#1020217 snapshot.debian.org: write a generic file driver supporting multiple backend (such as object-storage)

#1020217#3
Date:
2022-09-18 09:29:43 UTC
From:
To:
Having files stored into an object-like storage could improve cost and
performence over the conventional storage that snapshot is currently
using. (Currently using over 130 TB!)

Multiple componants needs to access snapshot farm. The importer, the web
app (if not redirected) and multiple other scripts.

We should write a generic file driver to allow all those component to
access/update/delete file from a config-defined backend.

This driver would be usable in at least two langauges: ruby and python.
I'm not sure what is the best course of action here. Some kind of
bindings or maintaining two separate drivers.
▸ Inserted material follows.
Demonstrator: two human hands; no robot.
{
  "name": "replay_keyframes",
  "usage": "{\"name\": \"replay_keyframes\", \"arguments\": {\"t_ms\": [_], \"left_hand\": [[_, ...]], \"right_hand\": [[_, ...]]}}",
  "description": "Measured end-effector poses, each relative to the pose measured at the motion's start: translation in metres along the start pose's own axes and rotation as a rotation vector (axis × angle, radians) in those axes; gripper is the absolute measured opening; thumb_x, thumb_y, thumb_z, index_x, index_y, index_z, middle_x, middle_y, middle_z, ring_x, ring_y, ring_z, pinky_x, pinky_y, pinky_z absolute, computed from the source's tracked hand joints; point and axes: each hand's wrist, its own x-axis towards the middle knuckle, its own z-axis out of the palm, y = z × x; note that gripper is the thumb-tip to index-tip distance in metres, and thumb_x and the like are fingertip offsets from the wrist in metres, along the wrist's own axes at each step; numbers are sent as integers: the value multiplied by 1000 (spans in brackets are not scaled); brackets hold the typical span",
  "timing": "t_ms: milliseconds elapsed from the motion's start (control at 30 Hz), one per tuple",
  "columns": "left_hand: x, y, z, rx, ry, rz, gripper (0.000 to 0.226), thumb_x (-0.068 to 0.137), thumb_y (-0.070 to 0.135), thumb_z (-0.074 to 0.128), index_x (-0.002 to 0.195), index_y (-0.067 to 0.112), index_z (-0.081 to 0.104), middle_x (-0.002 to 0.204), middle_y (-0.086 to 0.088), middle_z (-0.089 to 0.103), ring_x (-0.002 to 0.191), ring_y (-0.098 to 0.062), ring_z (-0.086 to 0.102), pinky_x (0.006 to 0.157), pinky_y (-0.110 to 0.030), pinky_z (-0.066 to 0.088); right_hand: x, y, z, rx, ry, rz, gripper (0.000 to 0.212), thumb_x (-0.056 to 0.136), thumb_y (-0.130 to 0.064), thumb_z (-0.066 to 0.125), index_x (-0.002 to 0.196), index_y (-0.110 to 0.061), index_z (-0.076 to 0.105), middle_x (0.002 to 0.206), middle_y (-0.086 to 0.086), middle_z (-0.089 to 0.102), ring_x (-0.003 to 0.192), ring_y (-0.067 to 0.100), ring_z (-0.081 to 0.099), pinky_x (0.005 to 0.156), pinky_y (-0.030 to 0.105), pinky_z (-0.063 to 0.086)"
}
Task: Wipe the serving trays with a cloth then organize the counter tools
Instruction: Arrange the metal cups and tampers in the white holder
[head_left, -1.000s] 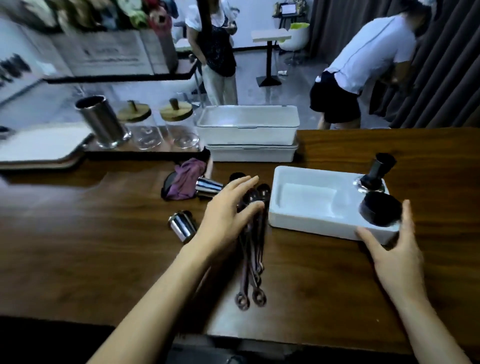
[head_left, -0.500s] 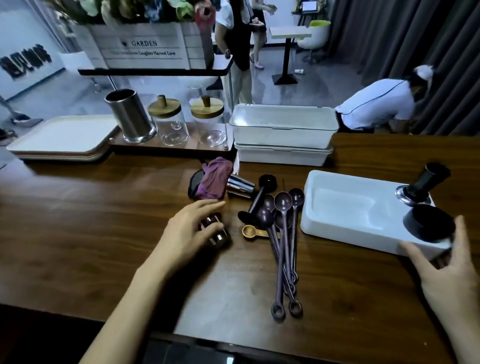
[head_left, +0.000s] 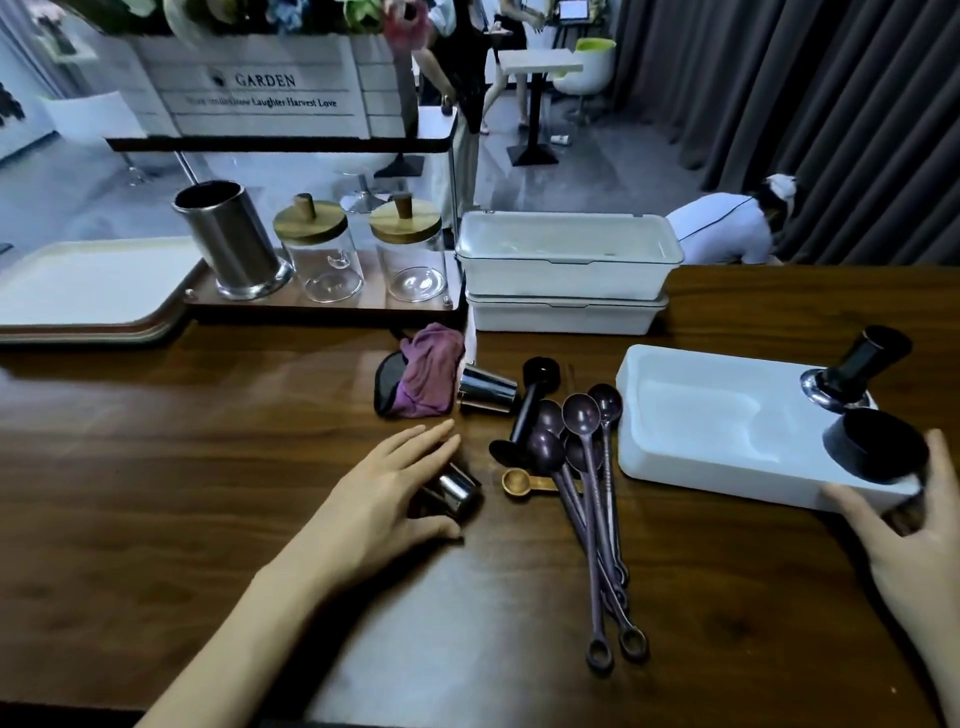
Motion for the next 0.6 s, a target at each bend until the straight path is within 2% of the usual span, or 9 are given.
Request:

Note that there is also some C program as part for snapshot (the fsck
program).

I was thinking for writing at least two backend for the driver:

- a standard flat filesystem storage (what we have currently)
- an object-like storage. S3 would be a good candidate since a couple of
  opensource storage solution provide S3 compatible API.

That would allow a two step transision: start using the driver, then
switch the backend.

#1020217#8
Date:
2023-09-21 16:26:27 UTC
From:
To:
Hi Baptiste,

I was wondering if you made some progress on this?

Your plan looks very good. I agree that a S3 backend would make a lot of
sense (usable both with self-hosted solutions like MinIO, or with
managed services).

Let me know if I can help somehow.

Lucas

#1020217#13
Date:
2023-09-21 17:01:16 UTC
From:
To:
The Ruby part (in charge of importing data) already has an abstraction
layer:
https://salsa.debian.org/snapshot-team/snapshot/-/blob/master/snapshot#L59

The Python part (in charge of the web app) doesn't:
https://salsa.debian.org/snapshot-team/snapshot/-/blob/master/web/app/snapshot/controllers/archive.py#L192

Lucas

#1020217#18
Date:
2023-09-22 06:42:10 UTC
From:
To:
Hi Bastian,

I'm playing with the idea of a S3-backed snapshot.d.o implementation
(see #1020217).

Could we use the Debian AWS account to host that service? It would
require one fairly powerful VM, and a large S3 bucket (approximately
150-200 TB).

Best,

Lucas

#1020217#23
Date:
2023-09-22 15:12:21 UTC
From:
To:
Hi Lucas

I would assume that a service like snapshot would be within the scope
for our AWS usage.  Noah?

200 TB should be no problem.

However we need to talk about that "one […] VM", because this sounds
like you intend to use AWS as VM hosting, which it is not.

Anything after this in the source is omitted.